3. Acceptance by Escrow Agent. The Escrow Agent hereby accepts and agrees to
perform its obligations hereunder, provided that:
(a) The Escrow Agent may act in reliance upon any signature believed
by it to be genuine, and may assume that any person who has been designated
by Placement Agent or the Company to give any written instructions, notice
or receipt, or make any statements in connection with the provisions hereof
has been duly authorized to do so. Escrow Agent shall have no duty to make
inquiry as to the genuineness, accuracy or validity of any statements or
instructions or any signatures on statements or instructions. The names and
true signatures of each individual authorized to act singly on behalf of
the Company and Placement Agent are stated in Schedule II, which is
attached hereto and made a part hereof.
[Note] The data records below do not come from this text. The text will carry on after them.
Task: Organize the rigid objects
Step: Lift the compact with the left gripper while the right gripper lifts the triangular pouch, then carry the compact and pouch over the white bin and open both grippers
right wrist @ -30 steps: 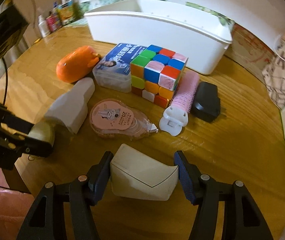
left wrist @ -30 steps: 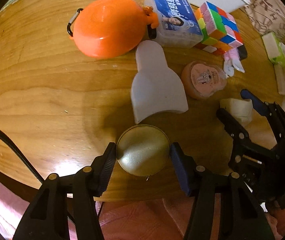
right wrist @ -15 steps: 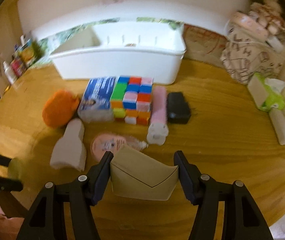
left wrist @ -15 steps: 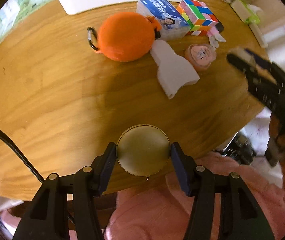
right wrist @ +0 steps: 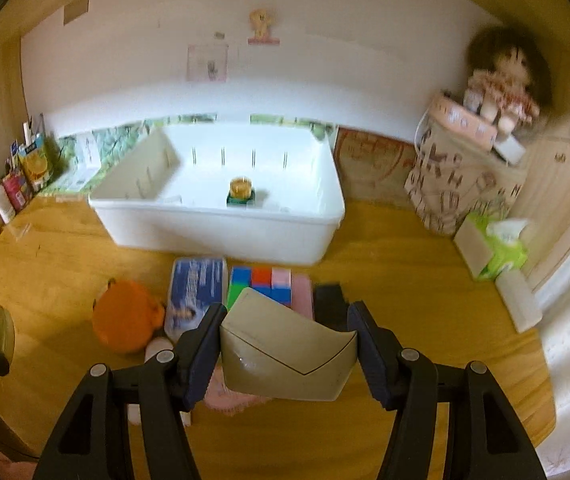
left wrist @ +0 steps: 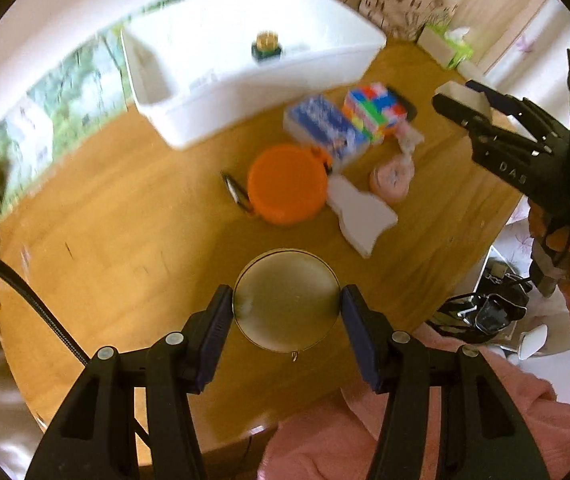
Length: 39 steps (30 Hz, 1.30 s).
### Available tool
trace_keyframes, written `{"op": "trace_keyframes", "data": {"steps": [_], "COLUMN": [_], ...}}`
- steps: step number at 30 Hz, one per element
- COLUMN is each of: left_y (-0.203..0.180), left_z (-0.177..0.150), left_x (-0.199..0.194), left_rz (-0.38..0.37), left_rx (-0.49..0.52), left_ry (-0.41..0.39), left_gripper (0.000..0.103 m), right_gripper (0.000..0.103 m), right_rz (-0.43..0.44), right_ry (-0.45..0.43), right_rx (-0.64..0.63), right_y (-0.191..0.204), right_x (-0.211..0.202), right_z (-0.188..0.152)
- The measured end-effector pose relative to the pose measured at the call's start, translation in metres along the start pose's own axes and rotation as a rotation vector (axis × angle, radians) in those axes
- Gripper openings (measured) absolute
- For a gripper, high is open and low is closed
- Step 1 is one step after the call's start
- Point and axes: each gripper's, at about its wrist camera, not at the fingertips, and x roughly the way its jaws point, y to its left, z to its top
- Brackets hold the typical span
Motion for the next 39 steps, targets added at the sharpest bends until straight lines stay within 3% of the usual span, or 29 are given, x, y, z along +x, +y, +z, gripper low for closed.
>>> {"op": "trace_keyframes", "data": {"steps": [18, 26, 39], "left_y": [-0.001, 0.01, 0.014], "left_z": [0.073, 0.1, 0.139], "left_x": [-0.031, -0.03, 0.002], "left_rz": [0.002, -0.027, -0.123], "left_rx": [0.041, 0.002, 0.037], "left_ry": [-0.213, -0.301, -0.501], "left_gripper": [0.059, 0.059, 0.059], "right_gripper": [0.063, 0.063, 0.063], "right_rz": [0.006, 0.023, 0.09], "right_ry": [-0.143, -0.173, -0.194], "right_rx": [-0.061, -0.016, 0.038], "right_y": [0.03, 0.015, -0.015], "right_x": [0.018, 0.047, 0.112], "right_z": [0.076, 0.109, 0.153]}}
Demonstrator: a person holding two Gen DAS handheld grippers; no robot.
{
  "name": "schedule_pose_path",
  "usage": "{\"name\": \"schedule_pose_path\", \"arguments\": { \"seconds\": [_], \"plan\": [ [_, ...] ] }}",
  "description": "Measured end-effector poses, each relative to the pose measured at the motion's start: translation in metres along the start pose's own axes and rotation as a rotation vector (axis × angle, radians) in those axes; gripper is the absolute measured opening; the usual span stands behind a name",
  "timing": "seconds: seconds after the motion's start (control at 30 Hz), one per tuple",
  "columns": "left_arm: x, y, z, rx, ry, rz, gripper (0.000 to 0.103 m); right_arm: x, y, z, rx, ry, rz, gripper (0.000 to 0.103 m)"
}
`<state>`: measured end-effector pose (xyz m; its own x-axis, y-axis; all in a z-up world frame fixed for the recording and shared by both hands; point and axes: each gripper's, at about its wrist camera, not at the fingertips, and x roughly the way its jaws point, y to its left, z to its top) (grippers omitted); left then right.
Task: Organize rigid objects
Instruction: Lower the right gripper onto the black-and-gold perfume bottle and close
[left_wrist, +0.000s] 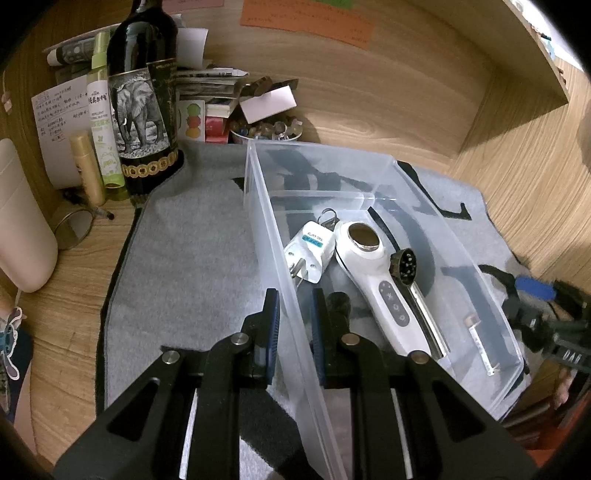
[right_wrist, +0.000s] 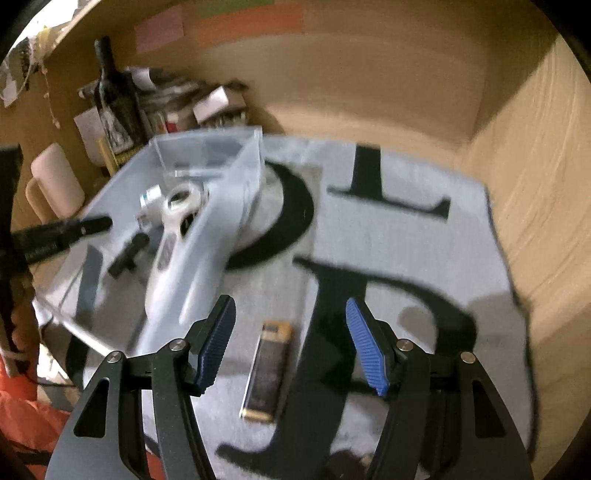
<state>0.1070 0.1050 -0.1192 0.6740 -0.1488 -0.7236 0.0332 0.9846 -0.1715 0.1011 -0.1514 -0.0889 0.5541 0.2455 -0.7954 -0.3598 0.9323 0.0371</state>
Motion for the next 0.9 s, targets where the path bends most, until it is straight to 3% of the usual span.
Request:
{"name": "schedule_pose_path", "arguments": {
  "seconds": [0.1, 0.17, 0.2, 0.23, 0.33, 0.5, 0.9],
  "plan": [
    [0.000, -0.001, -0.001, 0.004, 0.004, 0.006, 0.016, 0.014, 0.003, -0.015, -0.004, 0.054, 0.010, 0.059],
    [0.000, -0.002, -0.002, 0.005, 0.006, 0.008, 0.016, 0.024, 0.005, -0.025, -0.006, 0.092, 0.035, 0.045],
    [0.000, -0.002, -0.002, 0.005, 0.007, 0.009, 0.016, 0.030, 0.006, -0.029, -0.003, 0.110, 0.040, 0.045],
    [0.000, -0.003, -0.002, 0.005, 0.007, 0.010, 0.016, 0.029, 0.006, -0.032, -0.006, 0.086, 0.032, 0.042],
    [-0.001, -0.003, -0.003, 0.002, 0.008, 0.010, 0.016, 0.027, 0.002, -0.031, 0.012, 0.071, 0.031, 0.022],
    [-0.001, -0.003, -0.003, 0.002, 0.008, 0.010, 0.016, 0.021, -0.002, -0.026, 0.033, 0.037, 0.012, 0.022],
    [0.000, -0.004, -0.002, -0.002, 0.009, 0.006, 0.016, -0.012, 0.012, 0.028, -0.012, -0.154, 0.019, 0.022]
  ]
}}
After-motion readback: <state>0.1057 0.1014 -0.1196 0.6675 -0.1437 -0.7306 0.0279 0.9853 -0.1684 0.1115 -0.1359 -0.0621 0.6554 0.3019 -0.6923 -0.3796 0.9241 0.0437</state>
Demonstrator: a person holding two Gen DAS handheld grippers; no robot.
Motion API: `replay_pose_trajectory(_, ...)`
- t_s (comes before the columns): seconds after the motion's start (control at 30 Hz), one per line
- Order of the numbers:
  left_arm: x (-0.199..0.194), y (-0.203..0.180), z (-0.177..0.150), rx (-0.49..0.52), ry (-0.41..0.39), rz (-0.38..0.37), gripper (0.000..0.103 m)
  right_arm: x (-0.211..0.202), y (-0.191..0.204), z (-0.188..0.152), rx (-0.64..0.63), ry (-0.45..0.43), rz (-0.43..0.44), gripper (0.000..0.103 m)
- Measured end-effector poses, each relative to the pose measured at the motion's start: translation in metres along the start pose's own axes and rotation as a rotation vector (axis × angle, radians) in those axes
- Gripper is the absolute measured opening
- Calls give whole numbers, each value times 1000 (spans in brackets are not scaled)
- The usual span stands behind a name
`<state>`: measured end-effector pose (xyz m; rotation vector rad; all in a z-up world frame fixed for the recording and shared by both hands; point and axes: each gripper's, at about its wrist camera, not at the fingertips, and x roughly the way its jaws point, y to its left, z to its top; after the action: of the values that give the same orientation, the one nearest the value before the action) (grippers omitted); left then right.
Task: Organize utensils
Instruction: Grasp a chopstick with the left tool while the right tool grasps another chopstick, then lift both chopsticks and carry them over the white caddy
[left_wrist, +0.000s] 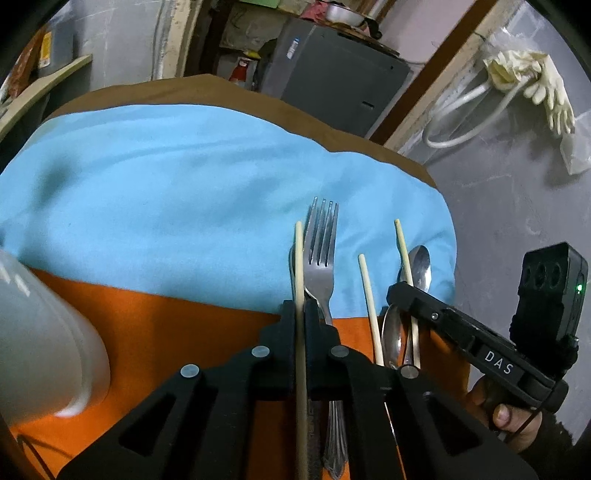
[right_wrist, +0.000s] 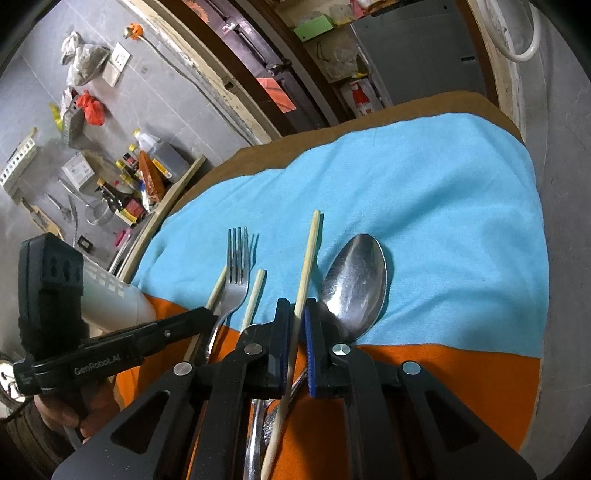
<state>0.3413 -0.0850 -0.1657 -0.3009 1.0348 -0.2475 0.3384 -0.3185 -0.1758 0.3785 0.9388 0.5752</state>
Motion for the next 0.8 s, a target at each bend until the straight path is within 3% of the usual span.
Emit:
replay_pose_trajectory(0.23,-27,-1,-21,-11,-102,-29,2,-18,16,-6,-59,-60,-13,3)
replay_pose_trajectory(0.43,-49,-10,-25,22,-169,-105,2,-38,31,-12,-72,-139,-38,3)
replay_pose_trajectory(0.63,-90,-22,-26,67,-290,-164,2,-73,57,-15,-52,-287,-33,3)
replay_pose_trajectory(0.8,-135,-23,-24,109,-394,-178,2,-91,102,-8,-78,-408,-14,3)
The Company and Placement Agent may
each remove or add one or more of its authorized signers stated on Schedule
II by notifying the Escrow Agent of such change in accordance with this
Agreement, which notice shall include the true signature for any new
authorized signatories.
(b) The Escrow Agent may act relative hereto in reliance upon advice
of counsel in reference to any matter connected herewith. The Escrow Agent
shall not be liable for any mistake of fact or error of judgment or law, or
for any acts or omissions of any kind, unless caused by its willful
misconduct or gross negligence.
(c) Placement Agent and the Company agree to indemnify and hold the
Escrow Agent harmless from and against any and all claims, losses, costs,
liabilities, damages, suits, demands, judgments or expenses (including but
not limited to reasonable attorney's fees) claimed against or incurred by
Escrow Agent arising out of or related, directly or indirectly, to this
Escrow Agreement unless caused by the Escrow Agent's gross negligence or
willful misconduct.
(d) In the event that the Escrow Agent shall be uncertain as to its
duties or rights hereunder, the Escrow Agent shall be entitled to (i)
refrain from taking any action other than to keep safely the Escrow Funds
until it shall be directed otherwise by a court of competent jurisdiction,
or (ii) deliver the Escrow Funds to a court of competent jurisdiction.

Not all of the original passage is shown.